Meet Ruth Ganesh – Principal Trustee of the charity Elephant Family, the UK’s biggest fundraising effort for the endangered Asian elephant.

Photo: Ruth Ganesh; Ruth Powers


In honor of World Elephant Day this August 12th, Ganesh and the entire team at Elephant Family urge us to get behind the most enormous, curious-looking, awe-inspiring, majestic and arguably the most intelligent animal alive today.

Elephants are endangered across Asia, with only an estimated 40,000 remaining in the wild – a 60% decline over three generations. Asian elephants live across a vast range of 13 countries, from India to Indonesia, yet their global population of 30,000-50,000 is barely 10% of their African cousins. While all elephants face the threats of habitat loss, conflict with people and poaching for ivory, Asian elephants are also threatened by illicit live trade for the entertainment industry and, most recently, by poaching for the illegal trade of their skins.

Photo: Herd that dust together, stay together; Ganesh Raghunathan


Ruth Ganesh is a trustee and co-founder of Elephant Family, a charity that exists to save the iconic Asian elephant from extinction. She assumed the job in 2010 after starting with the NGO in 2004, working alongside its late founder and legendary conservationist Mark Shand (he was the brother of Duchess of Cornwall Camilla Parker Bowles, who with her husband Prince Charles are the charity’s joint “royal presidents”).
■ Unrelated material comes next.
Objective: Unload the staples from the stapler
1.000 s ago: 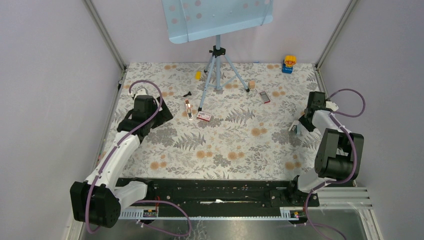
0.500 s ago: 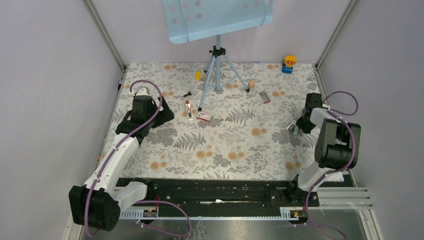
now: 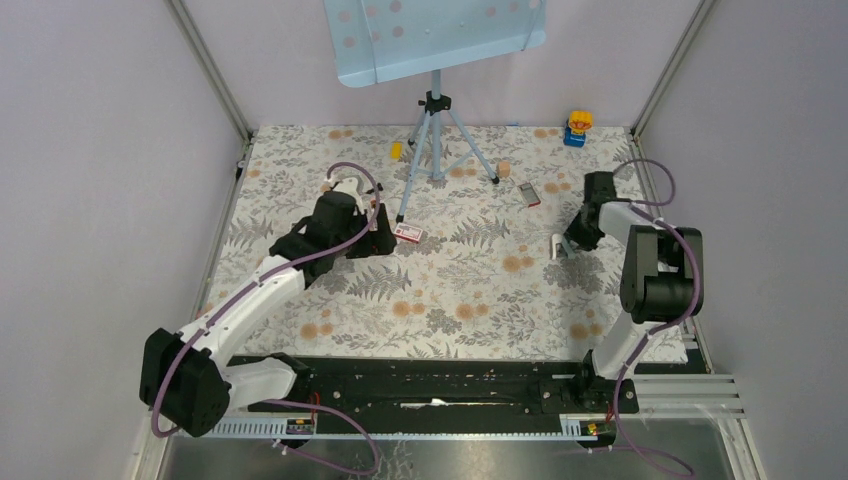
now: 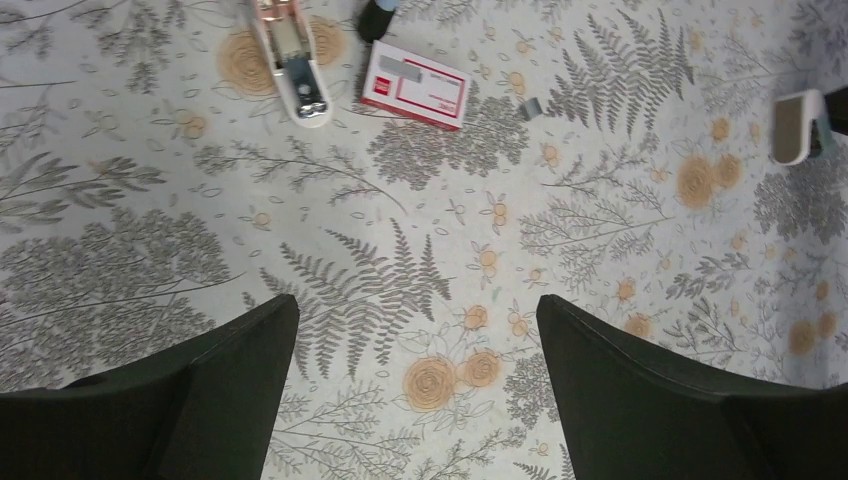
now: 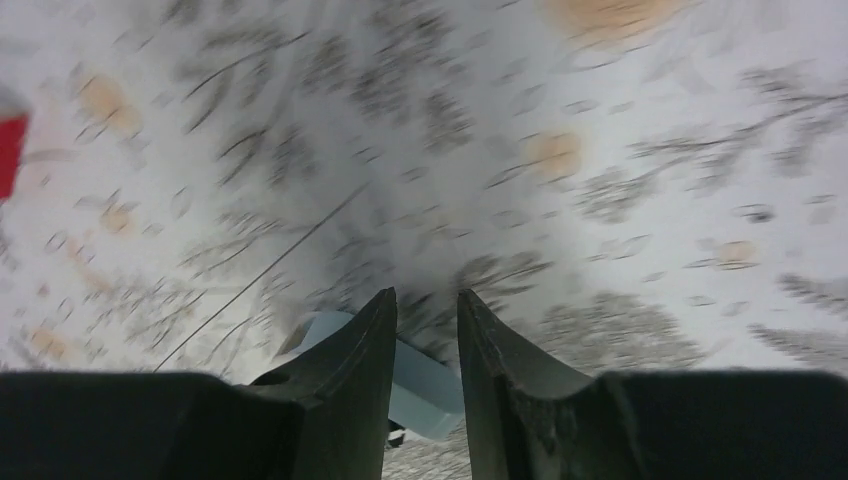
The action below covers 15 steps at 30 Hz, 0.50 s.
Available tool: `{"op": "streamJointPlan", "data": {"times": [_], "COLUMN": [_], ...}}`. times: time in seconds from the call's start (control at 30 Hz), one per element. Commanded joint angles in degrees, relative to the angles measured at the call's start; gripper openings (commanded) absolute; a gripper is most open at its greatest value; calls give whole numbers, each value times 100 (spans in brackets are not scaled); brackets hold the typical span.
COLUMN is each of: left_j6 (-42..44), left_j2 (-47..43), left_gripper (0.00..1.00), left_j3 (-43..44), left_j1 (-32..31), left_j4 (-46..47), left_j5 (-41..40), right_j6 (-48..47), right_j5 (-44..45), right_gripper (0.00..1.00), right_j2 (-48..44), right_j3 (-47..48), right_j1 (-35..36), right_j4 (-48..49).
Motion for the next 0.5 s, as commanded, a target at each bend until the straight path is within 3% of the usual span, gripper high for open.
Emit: {"op": "streamJointPlan", "data": {"times": [0.0, 0.27, 0.37, 0.47], "left_j6": [76, -612, -835, -676], "left_j2": [166, 972, 1392, 1925], "left_gripper": [94, 93, 92, 91], "left_j3": [342, 522, 716, 1100], "left_j1": [-350, -972, -1190, -1434], "left_j4": [599, 1120, 1376, 1286], "left_j5": [-182, -159, 33, 25], "right_j6": [30, 619, 962, 873], "right_j5": [-243, -851, -1497, -1190], "right_gripper": [36, 36, 34, 33], "right_j2": [128, 146, 63, -216], "right_j3": [124, -337, -625, -707], "right_j1": [825, 1869, 2027, 2120], "right_j4": [-129, 169, 289, 75]}}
Ganesh joined forces with Shand in 2004 and has been at the forefront of the charity’s conservation successes ever since. Since 2004 she has raised millions for the endangered Asian elephant, its habitat and the people who share it. She has further expanded Elephant Family’s global reach by pioneering brand new and innovative ways of fundraising, breaking world records whilst doing so. Ganesh currently divides her time between Elephant Family UK and USA, as well as the organization’s projects throughout Asia. Her specialty is conceptualizing major public art events, which have raised over $10 million for conservation thus far.

Photo: Ruth Ganesh, Artist, Colleague; Michael Turek


For Ganesh and everyone at Elephant Family, protection of the Asian elephants’ rapidly shrinking habitat due to economic development is the number one concern. The organization’s mission is to power solutions that prevent conflict between humans and elephants, demonstrating how the two species can co-exist. That means working to create safe homes for both elephants and people by reconnecting forest fragments, maintaining elephant migratory routes and helping farmers protect their crops and homes.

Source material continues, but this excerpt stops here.